Sucking up the wrong thing with your vacuum can lead to a blockage, which can require you to take the machine to your local vacuum service professional. While you'll be happy to get the machine back in proper working order in a short amount of time, you'll feel slightly silly if you learn that the issue was entirely preventable. There's little doubt that it can occasionally be tempting to suck up different objects with the vacuum and hear them rattle their way through the hose, but doing so can risk a problem. It's better to pick many things up by hand and dispose of them in the garbage, leaving your vacuum for collecting dust, hair and other small things. Here are some things to make sure that you never suck up.

Spilled Liquids

When you have children, spilled liquids can be a regular occurrence. However, most average vacuum cleaners aren't designed to suck up liquids or anything moist. The result can be severe damage to the machine.

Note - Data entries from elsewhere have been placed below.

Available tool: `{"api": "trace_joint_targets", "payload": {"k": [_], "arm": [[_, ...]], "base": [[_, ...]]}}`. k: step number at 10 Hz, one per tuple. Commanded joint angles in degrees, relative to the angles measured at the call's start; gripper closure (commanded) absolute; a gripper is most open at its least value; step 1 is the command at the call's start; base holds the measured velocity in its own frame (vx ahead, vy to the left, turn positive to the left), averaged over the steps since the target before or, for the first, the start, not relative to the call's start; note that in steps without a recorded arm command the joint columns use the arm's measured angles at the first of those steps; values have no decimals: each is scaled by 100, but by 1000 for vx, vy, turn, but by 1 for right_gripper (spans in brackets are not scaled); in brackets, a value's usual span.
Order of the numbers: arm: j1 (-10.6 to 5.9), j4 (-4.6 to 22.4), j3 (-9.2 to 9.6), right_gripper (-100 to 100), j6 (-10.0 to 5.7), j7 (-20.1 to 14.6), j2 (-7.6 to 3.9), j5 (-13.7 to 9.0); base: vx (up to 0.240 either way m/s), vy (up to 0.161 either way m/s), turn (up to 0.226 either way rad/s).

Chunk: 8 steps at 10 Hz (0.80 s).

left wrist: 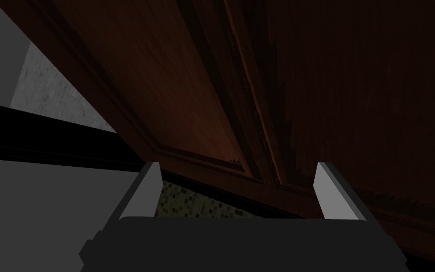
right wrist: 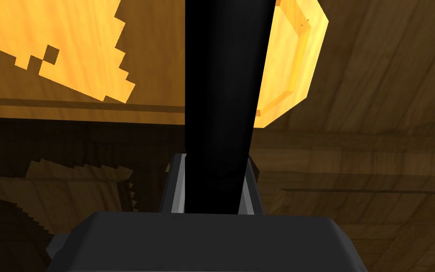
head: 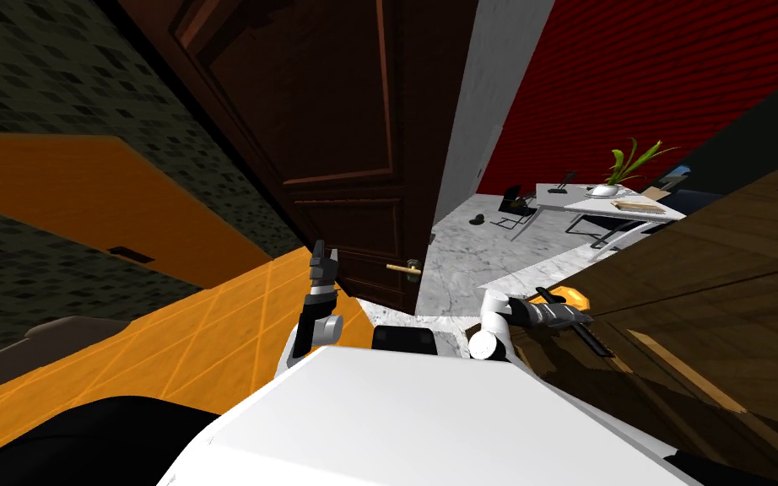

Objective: Push the door open

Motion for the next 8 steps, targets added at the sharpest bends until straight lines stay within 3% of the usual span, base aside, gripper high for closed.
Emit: {"api": "trace_joint_targets", "payload": {"k": [1, 5, 6, 7, 8], "arm": [[-59, -2, -55, 100, -179, 20, -49, -21], [-74, -61, -365, 100, -558, 229, 138, -252], [-20, -48, -344, 100, -488, 195, 158, -236], [-3, -91, -476, 100, -654, 250, -29, -325], [4, -110, -541, 100, -732, 271, -104, -369]], "base": [[4, -118, 115], [13, -142, 143], [-10, -72, 30], [-18, -80, 124], [-5, -143, 128]]}}
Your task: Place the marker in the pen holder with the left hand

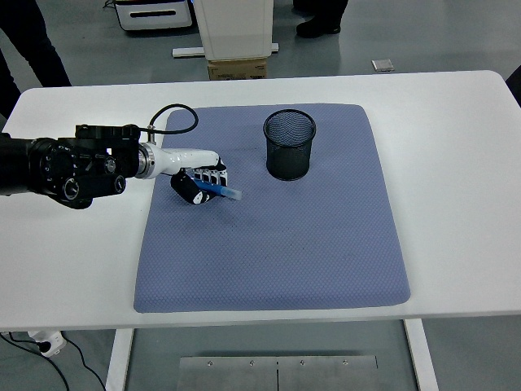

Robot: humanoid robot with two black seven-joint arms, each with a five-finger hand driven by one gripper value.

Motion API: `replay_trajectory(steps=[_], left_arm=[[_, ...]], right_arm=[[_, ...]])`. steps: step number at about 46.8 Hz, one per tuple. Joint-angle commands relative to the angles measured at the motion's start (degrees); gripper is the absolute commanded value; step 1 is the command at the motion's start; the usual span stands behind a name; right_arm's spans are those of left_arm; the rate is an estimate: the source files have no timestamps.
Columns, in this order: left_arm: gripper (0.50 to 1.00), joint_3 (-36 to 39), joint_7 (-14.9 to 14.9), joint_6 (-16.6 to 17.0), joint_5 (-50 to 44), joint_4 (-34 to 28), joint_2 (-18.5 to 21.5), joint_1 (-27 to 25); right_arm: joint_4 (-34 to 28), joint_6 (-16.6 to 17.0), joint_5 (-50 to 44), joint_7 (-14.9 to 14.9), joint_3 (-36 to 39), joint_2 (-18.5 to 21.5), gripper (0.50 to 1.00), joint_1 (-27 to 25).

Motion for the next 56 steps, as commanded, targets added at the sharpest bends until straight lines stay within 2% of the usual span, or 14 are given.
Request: replay_trajectory(steps=[1, 12, 14, 15, 17, 24, 28, 36, 45, 56], left_arm=[[0.500, 0.0, 0.0, 0.0, 0.0, 0.0, 0.0, -0.1], [0.505, -0.1, 0.0, 0.0, 0.0, 0.0, 0.0, -0.1], [0.569, -0.1, 0.0, 0.0, -0.1, 0.0, 0.0, -0.1], [0.569, -0.1, 0.0, 0.0, -0.1, 0.0, 0.0, -0.1], [0.631, -0.1, -0.1, 0.0, -0.1, 0.0, 0.0, -0.1], [0.683, -0.1, -0.1, 0.0, -0.1, 0.0, 0.0, -0.1], [0.678, -0.1, -0.1, 0.0, -0.2, 0.0, 0.0, -0.2], [0.622, -0.1, -0.1, 0.0, -0.1, 0.0, 0.0, -0.2], [0.581, -0.1, -0.1, -0.1, -0.1, 0.0, 0.0, -0.2], [0.575, -0.1, -0.1, -0.1, -0.1, 0.0, -0.1, -0.1]], right_arm=[[0.0, 0.0, 0.0, 0.0, 0.0, 0.0, 1.000, 0.0], [0.0, 0.1, 0.0, 0.0, 0.0, 0.0, 1.000, 0.0], [0.0, 0.0, 0.0, 0.0, 0.0, 0.0, 1.000, 0.0], [0.0, 0.0, 0.0, 0.0, 0.0, 0.0, 1.000, 0.0], [0.0, 0.0, 0.0, 0.0, 0.0, 0.0, 1.000, 0.0], [0.0, 0.0, 0.0, 0.0, 0.0, 0.0, 1.000, 0.0], [0.0, 0.0, 0.0, 0.0, 0.0, 0.0, 1.000, 0.0], [0.0, 0.0, 0.0, 0.0, 0.0, 0.0, 1.000, 0.0], [0.0, 0.0, 0.0, 0.0, 0.0, 0.0, 1.000, 0.0], [0.0, 0.0, 0.0, 0.0, 0.0, 0.0, 1.000, 0.0]])
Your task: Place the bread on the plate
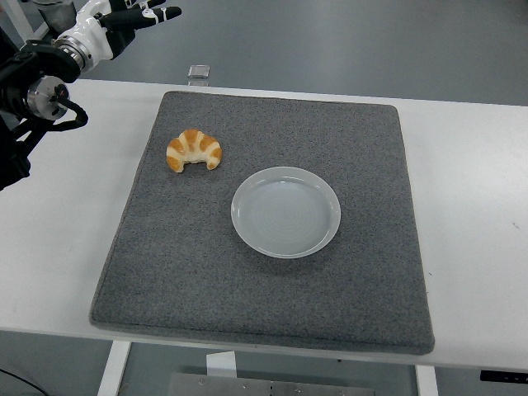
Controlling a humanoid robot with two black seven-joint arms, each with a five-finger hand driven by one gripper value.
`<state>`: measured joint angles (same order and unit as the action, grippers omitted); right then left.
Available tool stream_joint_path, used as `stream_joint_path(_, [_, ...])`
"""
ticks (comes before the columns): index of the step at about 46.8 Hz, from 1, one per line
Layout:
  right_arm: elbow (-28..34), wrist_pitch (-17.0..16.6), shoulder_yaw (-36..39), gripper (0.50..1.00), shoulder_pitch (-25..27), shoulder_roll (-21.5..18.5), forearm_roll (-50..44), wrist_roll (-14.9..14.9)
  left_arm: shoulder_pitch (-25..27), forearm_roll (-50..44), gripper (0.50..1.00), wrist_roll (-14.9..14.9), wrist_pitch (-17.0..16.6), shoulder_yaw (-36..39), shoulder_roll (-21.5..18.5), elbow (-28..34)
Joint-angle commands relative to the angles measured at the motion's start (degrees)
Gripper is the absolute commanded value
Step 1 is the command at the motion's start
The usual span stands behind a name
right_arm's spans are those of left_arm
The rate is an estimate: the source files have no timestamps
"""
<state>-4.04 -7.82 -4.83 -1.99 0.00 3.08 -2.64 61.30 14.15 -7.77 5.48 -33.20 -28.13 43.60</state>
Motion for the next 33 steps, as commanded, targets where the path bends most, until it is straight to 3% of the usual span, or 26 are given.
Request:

Additionally, if the liquid is something that will spoil, such as milk, the vacuum cleaner can adopt an unpleasant odor before long. It's best to soak up spilled liquids with a cloth and then dry the area thorough with a towel.

Fine Powders

It might seem like common sense to vacuum up fine powders, whether it's baby powder spilled in the bathroom or flour spilled in the kitchen. While your vacuum will suck up some of these powders, you might find yourself quickly making a mess as you attempt to clean the area. Fine powders can easily flow through the vacuum cleaner's filter and be blown out on the floor—even as you're trying to clean the floor up. Use a wet rag to easily pick up such spills to avoid complications with your vacuum.

Broken Glass And China

When your child drops a glass, bowl or plate on the kitchen floor and it shatters, your first instinct might be to grab the vacuum and start cleaning the mess. The concern with this approach, however, is that the sharp shards of glass or china could easily slice through the vacuum bag and cause damage, as well as possibly get lodged partway down the hose. It's better to pick up the large pieces with gloved hands, place them in the garbage can and then use a broom and dustpan to collect the smaller shards.